Good news for the pandemic-weary people as a study shows that previous infection with the widely circulating BA.1 version of the Omicron Covid variant provides strong protection against its relative BA.2, which is spreading now.
The study, which was available on the preprint server medRxiv, has not yet been peer reviewed.
The results of the study suggest that BA.2 is unlikely to cause a major wave of infections in communities that have experienced a BA.1 wave. "When I read it, I said, 'This is definitely reassuring,'" says Eric Topol, a genomicist at Scripps Research in La Jolla, California.
Ever since the Omicron variant was identified in November 2021, mostly its BA.1 subvariant has dominated, while the number of cases attributed to its sister subvariant, BA.2, has begun to rise in the past few weeks.
The two strains diverged around a year ago — months before scientists identified them — and they have since accumulated substantial genetic differences, leading scientists to wonder whether BA.1 infection would provide protection against BA.2.
Earlier this month, researchers found that the BA.2 subvariant spreads more quickly than BA.1. It also causes more severe disease in hamsters — a common model for studying respiratory illnesses — than does the BA.1 subvariant 2, raising concerns that it would cause another spike in cases.
Troels Lillebaek, a molecular epidemiologist at the State Serum Institute in Copenhagen, and his colleagues studied Denmark's medical registries, in which nearly two million Danish residents tested positive for COVID-19 from late November to mid-February.

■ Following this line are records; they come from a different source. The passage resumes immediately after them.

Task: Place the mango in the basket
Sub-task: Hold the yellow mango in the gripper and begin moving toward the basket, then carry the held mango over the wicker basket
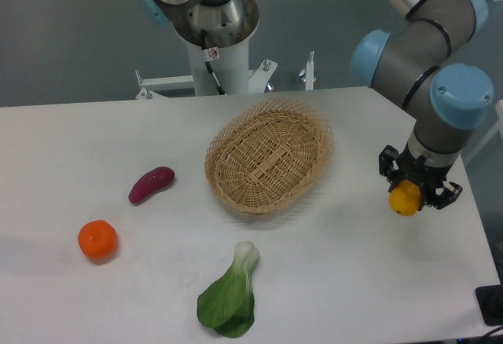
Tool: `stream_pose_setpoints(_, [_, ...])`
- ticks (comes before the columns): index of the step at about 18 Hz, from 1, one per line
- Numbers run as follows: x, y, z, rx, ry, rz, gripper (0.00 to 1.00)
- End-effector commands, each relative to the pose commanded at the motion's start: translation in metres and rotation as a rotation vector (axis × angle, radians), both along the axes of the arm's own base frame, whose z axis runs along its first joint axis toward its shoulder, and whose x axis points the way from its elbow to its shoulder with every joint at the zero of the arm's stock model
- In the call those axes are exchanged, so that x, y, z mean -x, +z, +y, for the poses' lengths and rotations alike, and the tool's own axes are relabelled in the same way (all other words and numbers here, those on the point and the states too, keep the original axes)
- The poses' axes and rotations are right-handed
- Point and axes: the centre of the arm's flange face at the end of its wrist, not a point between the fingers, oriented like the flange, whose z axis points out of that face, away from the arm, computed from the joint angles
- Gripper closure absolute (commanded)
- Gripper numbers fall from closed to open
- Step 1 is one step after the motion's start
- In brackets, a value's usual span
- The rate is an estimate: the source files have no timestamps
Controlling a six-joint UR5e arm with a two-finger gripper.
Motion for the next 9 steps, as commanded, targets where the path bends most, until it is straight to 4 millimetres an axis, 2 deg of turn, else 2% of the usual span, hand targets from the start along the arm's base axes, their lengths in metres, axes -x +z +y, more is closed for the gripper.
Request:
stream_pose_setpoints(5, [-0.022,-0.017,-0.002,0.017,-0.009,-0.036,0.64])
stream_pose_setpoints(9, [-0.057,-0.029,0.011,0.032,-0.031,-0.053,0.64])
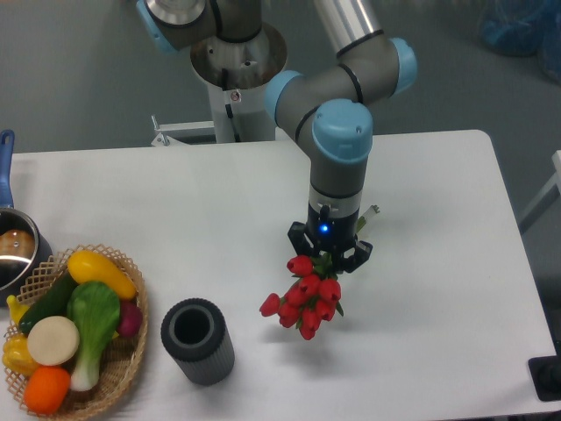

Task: Place the flowers on the table
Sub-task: 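Rotate the gripper downward and lower the tulips toward the tabletop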

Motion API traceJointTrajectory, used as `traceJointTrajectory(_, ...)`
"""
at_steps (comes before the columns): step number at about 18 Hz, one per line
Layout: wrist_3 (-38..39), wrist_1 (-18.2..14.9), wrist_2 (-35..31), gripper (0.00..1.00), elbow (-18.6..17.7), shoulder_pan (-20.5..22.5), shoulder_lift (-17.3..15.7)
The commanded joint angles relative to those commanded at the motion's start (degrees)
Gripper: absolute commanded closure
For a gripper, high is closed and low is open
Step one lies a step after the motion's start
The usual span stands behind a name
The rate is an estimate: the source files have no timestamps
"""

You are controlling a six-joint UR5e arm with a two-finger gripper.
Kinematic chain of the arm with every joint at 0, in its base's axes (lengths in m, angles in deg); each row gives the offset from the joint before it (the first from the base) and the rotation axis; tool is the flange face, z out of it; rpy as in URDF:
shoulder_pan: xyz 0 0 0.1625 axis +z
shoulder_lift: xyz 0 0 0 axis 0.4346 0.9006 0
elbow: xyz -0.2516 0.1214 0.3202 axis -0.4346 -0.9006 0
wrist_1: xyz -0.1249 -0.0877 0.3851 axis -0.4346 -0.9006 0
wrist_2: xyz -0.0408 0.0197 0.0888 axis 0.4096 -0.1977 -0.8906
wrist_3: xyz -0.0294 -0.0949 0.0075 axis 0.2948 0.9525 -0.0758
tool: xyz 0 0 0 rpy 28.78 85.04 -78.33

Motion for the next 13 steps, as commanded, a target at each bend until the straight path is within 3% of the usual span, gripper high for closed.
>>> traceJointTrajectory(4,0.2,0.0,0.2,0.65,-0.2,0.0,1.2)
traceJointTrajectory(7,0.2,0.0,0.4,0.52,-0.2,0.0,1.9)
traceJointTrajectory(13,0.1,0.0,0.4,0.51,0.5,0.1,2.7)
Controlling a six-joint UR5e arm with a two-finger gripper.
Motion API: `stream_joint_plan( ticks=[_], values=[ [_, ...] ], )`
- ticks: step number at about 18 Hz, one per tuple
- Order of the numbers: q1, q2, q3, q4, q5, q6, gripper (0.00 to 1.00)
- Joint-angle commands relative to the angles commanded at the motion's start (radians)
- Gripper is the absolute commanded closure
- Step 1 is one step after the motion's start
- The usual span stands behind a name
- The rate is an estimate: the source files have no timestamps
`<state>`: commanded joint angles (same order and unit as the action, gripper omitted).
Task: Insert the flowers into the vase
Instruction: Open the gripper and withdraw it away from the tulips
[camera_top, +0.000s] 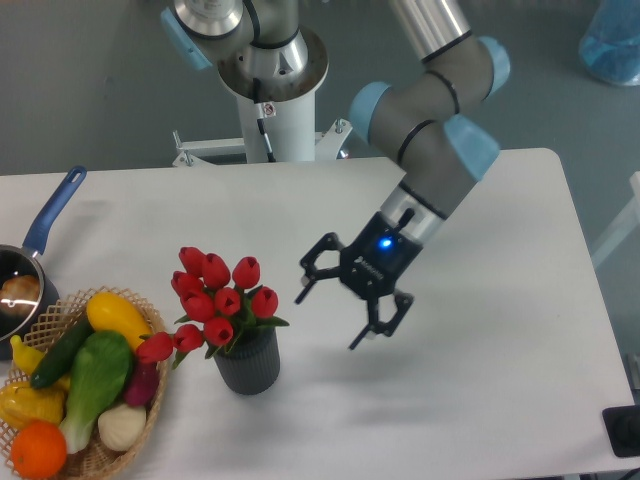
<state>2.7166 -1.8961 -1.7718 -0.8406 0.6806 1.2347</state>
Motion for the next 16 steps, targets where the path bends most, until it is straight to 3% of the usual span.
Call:
stream_joint_plan(
  ticks=[6, 10, 13, 16],
  values=[
    [0.021, 0.009, 0.041, 0.006, 0.302, 0.221, 0.00],
    [0.083, 0.011, 0.043, 0.003, 0.385, 0.230, 0.00],
    [0.074, 0.015, 0.038, 0.005, 0.603, 0.235, 0.00],
    [0.049, 0.000, 0.049, 0.006, 0.709, 0.235, 0.00]
  ],
)
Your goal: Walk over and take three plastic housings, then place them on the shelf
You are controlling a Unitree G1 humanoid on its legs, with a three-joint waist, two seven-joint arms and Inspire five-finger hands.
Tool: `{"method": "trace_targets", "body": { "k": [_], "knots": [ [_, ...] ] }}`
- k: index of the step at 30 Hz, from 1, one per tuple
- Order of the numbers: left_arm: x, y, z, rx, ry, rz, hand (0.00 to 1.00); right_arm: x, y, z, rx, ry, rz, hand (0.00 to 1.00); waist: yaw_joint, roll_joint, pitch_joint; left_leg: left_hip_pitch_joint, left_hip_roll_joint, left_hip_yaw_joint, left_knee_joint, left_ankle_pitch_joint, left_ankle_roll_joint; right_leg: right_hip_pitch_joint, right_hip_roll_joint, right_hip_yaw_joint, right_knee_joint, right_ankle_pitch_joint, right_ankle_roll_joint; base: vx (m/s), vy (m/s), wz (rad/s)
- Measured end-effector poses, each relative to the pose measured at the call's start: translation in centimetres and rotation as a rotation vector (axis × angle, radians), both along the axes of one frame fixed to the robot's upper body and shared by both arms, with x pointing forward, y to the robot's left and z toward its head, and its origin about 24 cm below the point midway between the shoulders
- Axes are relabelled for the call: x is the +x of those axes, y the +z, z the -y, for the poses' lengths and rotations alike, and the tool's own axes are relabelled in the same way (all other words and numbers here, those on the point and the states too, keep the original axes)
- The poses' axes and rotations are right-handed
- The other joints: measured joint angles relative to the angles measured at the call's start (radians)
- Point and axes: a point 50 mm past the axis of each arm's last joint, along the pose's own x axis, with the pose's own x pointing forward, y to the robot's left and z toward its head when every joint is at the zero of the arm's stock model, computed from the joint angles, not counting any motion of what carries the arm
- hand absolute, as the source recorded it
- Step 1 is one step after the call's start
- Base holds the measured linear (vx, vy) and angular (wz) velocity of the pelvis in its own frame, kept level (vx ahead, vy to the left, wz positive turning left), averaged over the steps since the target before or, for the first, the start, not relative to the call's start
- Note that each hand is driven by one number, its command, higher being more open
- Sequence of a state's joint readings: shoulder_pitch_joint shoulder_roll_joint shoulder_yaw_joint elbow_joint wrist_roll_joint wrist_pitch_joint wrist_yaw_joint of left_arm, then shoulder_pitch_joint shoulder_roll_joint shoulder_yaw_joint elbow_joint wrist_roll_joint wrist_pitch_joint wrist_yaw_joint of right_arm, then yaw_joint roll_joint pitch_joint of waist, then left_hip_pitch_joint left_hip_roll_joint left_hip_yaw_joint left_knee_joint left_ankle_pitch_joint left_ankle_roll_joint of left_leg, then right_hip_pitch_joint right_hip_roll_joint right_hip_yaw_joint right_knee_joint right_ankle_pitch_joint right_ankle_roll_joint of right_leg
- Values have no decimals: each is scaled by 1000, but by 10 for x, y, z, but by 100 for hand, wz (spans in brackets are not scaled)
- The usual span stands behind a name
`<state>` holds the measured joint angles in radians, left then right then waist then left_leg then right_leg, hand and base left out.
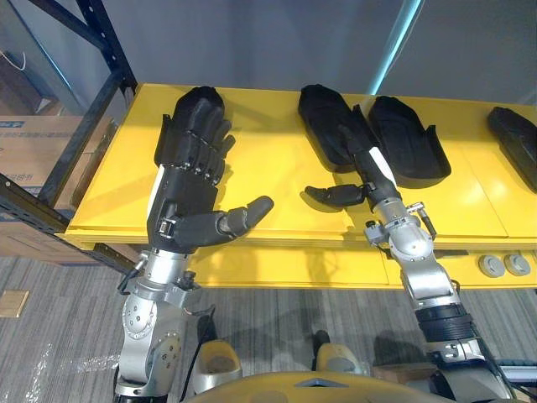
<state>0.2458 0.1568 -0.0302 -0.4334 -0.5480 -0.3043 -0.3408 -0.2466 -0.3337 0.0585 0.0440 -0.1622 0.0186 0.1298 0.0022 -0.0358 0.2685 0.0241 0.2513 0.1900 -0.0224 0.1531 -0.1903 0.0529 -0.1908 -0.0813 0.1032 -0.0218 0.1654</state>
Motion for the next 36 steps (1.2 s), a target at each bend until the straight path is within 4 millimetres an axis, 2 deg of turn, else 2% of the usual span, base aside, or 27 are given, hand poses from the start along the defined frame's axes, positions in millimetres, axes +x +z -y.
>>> {"method": "trace_targets", "body": {
  "k": [13, 24, 30, 36],
  "knots": [
    [1, -3, 1, 2, -6, -18, 100, 6, 6, -15, -120, 236, -94, 100, -5, 14, -18, 2, 1, 1, -1, 3, -5, 1, 1, -1, 0, 0, -1, 0, 0, 0],
    [3, -7, 1, 7, -7, -48, 100, 3, -6, -34, -151, 353, -160, 100, -2, 15, -20, 3, 2, 1, -1, 4, -6, 1, 2, -1, -3, 2, -3, 0, 0, 0],
    [4, -10, 1, 13, -6, -64, 100, 0, -10, -40, -155, 418, -172, 100, 4, 12, -22, 3, 3, 0, -1, 4, -6, 4, 2, -3, -6, 4, -4, 0, 0, 0],
    [4, -10, 1, 19, -13, -65, 100, -3, -14, -46, -169, 424, -131, 100, 26, 9, -23, 3, 3, -8, -2, 4, -6, 17, 2, -17, -19, 7, -4, 0, 0, 4]
  ]
}}
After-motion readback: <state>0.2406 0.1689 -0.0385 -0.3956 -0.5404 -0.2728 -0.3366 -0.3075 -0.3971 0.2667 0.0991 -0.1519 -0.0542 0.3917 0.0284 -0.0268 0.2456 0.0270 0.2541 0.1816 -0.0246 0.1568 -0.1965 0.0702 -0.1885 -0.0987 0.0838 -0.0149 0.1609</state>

But only 1,739 people had results classed as a reinfection: two positive tests separated by 20–60 days.
The researchers sequenced viral samples from 263 of these people and found that only 47 had contracted BA.2 after an infection with BA.1. By contrast, 140 people had contracted BA.2 after infection with the Delta variant.
Proliferating BA.2 variant
The BA.2 subvariant has been proliferating in Denmark since the start of this year, and currently comprises about 88% of all coronavirus cases. But Lillebaek says the wave of BA.1 that preceded BA.2 is offering protection. "There's a build-up of immunity at the moment that is preventing a disaster," he says.
Sarah Otto, an evolutionary biologist at the University of British Columbia in Vancouver, says these findings are consistent with other recent studies. Earlier, two laboratory studies have shown that antibodies against BA.1 can protect cells from infection with BA.2. even a survey in the United Kingdom on reinfections in early February did not identify any cases in which BA.2 infection followed BA.1 infection.
"If BA.2 arrives in a community late, when the BA.1 Omicron wave is nearly over, immunity by Omicron infection and/or by boosting is likely to keep BA.2 from driving a second Omicron wave," Otto said.
Hope for a reprieve
Topol says the study's results mean that many communities can relax. "Instead of thinking that [BA.2] is the new bad variant, I think we can put that aside. I see it as not a worry," he said.
Lillebaek says the study supports the idea that vaccines provide protection against Omicron, including BA.2. "It's predominantly young, unvaccinated persons where we see this reinfection with BA.2. It indicates that vaccination does give you some protection," he noted.